And in this moment, the Mount of Transfiguration, the glory of Jesus Christ, our eternal Creator God is made manifest, it is made visible. The glory of God that is present in Jesus Christ, the God-man is seen. It breaks forth. This is a foreshadowing, a foretaste of Jesus’ ultimate return to glory. After his humility, after his suffering, after his abandonment, after his betrayal, after his crucifixion in our place, for our sins, as our substitute Savior, after his burial, there was going to be, and ultimately there in fact was, a glorious resurrection, and then Jesus ascended, where? Back into glory.
And today Jesus rules and reigns in glory, surrounded by angels and the souls of departed believers, being worshiped, and adored, and enjoyed as the God of glory. So when you think of Jesus, realize that he existed in eternity past in glory, that he exists in eternity future in glory, and during his ministry on the earth to identify with us, he came humbly. But in this moment of Luke 9, his glory breaks forth, his glory is made known.
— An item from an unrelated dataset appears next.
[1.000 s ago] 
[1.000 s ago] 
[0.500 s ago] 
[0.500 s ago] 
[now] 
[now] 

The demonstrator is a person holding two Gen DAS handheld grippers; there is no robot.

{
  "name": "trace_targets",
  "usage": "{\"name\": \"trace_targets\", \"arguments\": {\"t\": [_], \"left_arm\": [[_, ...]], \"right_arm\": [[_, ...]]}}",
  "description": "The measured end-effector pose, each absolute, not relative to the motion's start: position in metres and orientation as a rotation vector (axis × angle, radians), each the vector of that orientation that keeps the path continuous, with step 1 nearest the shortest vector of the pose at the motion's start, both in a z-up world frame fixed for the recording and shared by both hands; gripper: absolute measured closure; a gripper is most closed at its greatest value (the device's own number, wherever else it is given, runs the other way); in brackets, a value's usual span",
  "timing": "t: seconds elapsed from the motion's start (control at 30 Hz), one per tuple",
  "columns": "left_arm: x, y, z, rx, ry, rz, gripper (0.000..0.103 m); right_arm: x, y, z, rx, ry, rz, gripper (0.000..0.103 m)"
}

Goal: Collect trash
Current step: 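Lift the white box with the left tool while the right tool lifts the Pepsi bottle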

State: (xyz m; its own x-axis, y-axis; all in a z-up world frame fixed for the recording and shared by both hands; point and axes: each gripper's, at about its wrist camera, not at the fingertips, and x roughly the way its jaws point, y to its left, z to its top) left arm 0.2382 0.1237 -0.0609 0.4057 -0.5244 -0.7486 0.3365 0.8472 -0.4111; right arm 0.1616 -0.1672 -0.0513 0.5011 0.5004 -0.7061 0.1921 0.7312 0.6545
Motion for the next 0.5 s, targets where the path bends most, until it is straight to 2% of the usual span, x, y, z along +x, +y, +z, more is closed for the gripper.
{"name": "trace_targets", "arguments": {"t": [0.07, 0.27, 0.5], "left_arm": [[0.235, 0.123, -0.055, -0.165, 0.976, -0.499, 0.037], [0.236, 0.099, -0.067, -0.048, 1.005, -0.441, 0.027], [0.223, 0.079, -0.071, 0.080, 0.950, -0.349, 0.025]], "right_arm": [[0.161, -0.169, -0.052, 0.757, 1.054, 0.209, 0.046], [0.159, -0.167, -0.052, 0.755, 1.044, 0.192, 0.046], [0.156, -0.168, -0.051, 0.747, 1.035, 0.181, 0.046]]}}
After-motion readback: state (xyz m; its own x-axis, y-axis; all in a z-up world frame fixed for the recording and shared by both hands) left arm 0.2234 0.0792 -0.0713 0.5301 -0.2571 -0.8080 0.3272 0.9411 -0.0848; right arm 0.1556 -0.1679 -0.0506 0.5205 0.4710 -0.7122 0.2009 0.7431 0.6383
And the next time you and I see Jesus, it will be in glory.
In fact, in the new creation on the other side of resurrection, the Bible promises that the glory of Jesus will be made known to all of creation continually. Revelation 21:23 says it this way: “And the city has no need of sun or moon to shine on it, for the glory of God gives it light, and its lamp is the Lamb.” That the centerpiece of the new creation will be the throne of God, and seated upon it will be Jesus Christ in glory, with his glory radiating outward, illuminating all of the new creation.
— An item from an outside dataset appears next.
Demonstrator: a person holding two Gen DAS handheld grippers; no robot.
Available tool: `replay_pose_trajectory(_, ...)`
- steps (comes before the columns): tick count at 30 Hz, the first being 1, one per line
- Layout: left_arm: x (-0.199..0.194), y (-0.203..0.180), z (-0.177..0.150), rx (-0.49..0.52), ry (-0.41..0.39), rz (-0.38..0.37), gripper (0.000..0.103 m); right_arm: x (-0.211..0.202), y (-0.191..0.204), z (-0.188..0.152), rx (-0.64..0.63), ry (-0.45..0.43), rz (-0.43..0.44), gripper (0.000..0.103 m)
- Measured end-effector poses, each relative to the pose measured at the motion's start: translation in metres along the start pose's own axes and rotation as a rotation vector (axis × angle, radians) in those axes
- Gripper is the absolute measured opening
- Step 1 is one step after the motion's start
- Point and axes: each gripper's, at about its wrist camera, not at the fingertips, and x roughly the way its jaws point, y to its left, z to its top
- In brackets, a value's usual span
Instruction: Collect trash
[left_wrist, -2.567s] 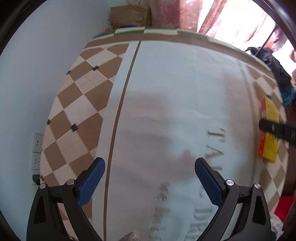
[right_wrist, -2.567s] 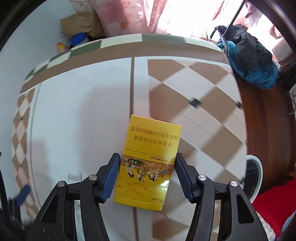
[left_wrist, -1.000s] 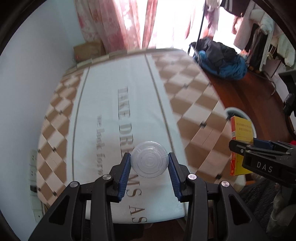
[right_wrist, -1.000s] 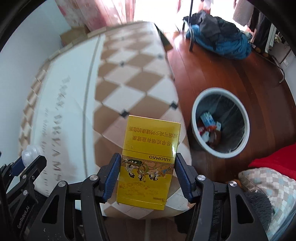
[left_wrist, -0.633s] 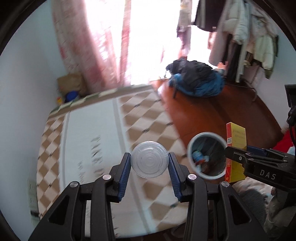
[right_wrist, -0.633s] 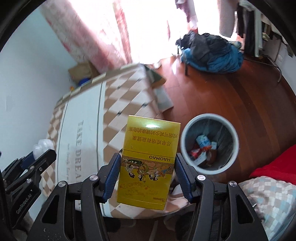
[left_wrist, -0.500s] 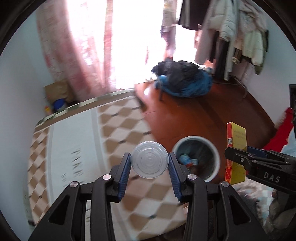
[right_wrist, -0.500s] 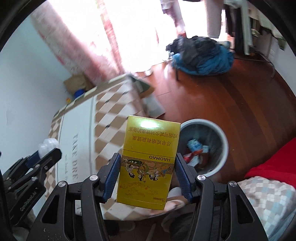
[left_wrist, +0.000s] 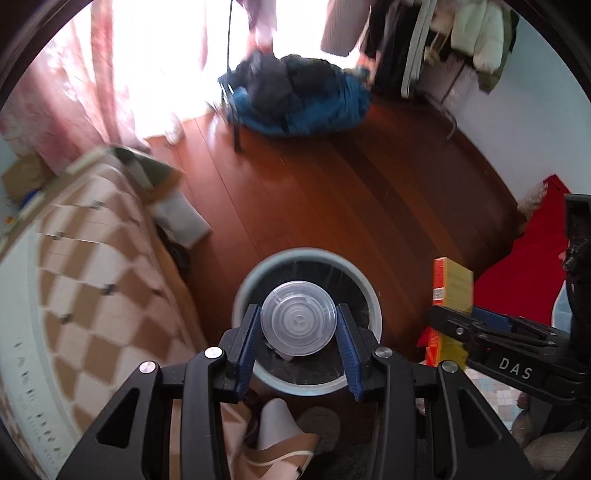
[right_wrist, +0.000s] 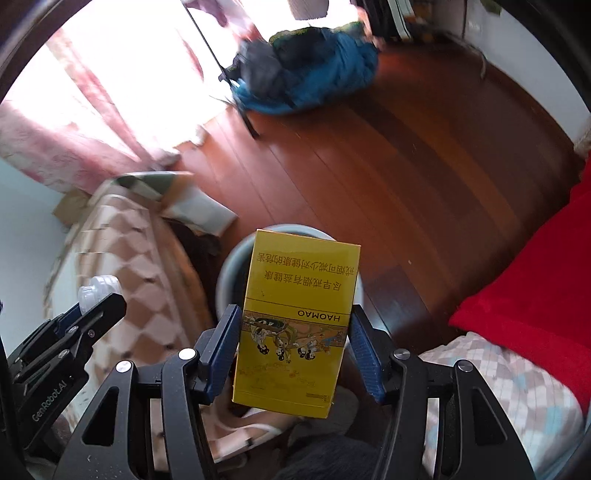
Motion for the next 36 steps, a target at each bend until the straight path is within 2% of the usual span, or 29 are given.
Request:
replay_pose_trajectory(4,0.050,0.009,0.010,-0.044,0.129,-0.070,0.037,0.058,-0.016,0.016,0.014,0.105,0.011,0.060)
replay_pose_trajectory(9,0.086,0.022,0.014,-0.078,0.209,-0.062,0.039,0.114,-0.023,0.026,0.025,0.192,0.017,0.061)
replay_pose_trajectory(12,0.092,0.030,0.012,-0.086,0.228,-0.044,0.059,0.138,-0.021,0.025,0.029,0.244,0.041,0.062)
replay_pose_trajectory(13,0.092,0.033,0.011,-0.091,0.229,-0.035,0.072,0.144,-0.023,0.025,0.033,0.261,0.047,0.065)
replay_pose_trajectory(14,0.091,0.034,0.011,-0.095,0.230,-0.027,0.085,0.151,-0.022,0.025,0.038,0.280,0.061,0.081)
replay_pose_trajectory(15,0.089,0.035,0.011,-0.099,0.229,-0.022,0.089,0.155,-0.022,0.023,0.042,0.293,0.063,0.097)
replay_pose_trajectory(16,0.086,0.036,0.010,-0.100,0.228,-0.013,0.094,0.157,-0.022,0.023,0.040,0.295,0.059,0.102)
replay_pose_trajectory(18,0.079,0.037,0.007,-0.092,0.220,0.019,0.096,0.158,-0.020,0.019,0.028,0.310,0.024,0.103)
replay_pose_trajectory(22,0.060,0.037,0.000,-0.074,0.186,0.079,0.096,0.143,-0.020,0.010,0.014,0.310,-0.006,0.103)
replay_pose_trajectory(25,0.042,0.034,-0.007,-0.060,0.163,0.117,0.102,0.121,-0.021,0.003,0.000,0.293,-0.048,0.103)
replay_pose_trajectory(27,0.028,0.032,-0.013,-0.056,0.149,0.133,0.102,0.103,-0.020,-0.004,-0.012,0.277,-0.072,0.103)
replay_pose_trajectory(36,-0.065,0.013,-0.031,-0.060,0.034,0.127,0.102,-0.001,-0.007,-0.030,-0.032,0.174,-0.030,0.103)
There will be no sun, and there will be no darkness, because Jesus’ glory will radiate forever, and the people of God will be in the presence of God to enjoy, and worship, and celebrate, and like the face of Moses in the presence of the glory of God, radiate forth the glory of God in holiness, and obedience, and worship, which will be the happiest that you have ever been forever because that is who you were made to be, and that is what you were created to do.
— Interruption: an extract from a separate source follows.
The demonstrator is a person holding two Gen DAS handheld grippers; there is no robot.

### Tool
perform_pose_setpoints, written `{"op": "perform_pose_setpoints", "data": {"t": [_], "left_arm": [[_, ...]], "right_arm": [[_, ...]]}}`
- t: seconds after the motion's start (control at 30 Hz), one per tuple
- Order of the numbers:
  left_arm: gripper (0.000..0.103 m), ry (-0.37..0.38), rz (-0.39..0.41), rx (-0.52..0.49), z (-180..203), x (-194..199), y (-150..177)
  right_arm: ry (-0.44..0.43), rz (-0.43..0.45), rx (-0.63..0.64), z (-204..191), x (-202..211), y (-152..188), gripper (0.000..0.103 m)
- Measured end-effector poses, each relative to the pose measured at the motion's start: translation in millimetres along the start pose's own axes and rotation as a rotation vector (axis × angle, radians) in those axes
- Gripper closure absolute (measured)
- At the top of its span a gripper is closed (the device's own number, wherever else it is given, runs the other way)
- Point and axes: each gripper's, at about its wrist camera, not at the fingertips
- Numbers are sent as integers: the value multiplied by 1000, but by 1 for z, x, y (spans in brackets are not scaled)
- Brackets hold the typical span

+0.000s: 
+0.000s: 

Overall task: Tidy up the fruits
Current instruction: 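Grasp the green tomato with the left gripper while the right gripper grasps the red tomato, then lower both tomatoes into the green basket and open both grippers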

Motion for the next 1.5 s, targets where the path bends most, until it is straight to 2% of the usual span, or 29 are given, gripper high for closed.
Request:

Luke 9:30 continues, “Look, two men—” Moses and Elijah— “were talking to him,” Jesus. Moses and Elijah show up out of nowhere. I don’t even know how we know it was Moses and Elijah. I don’t know if they had nametags, T-shirts with their faces on them, I don’t know, they just show up. These guys have been gone for a long time.
“They appeared in,” what? “Glory,” revealing, indicating that you and I on the other side of death, we will be glorified, the presence, and the power of sin will be removed out of the life of the children of God whose faith is in Jesus, and you and I will be in a state of glory. “They appeared in glory and were speaking of his departure.” They were speaking of Jesus’ own exodus, that he would live, that he would die, that he would rise, that he would ascend back to the Father, that he would be completing his mission and he would be departing this earth, and he would be returning to glory, “which he was about to accomplish in Jerusalem,” that Jesus is finishing his ministry in the region of Galilee.
And chapter 9, verse 51, which is forthcoming in this chapter, says that he set his face toward Jerusalem, and then he begins his journey into Jerusalem where he would be betrayed, and he would be executed, and he would atone for the sin of the world, and that he would rise to conquer Satan, sin, and death.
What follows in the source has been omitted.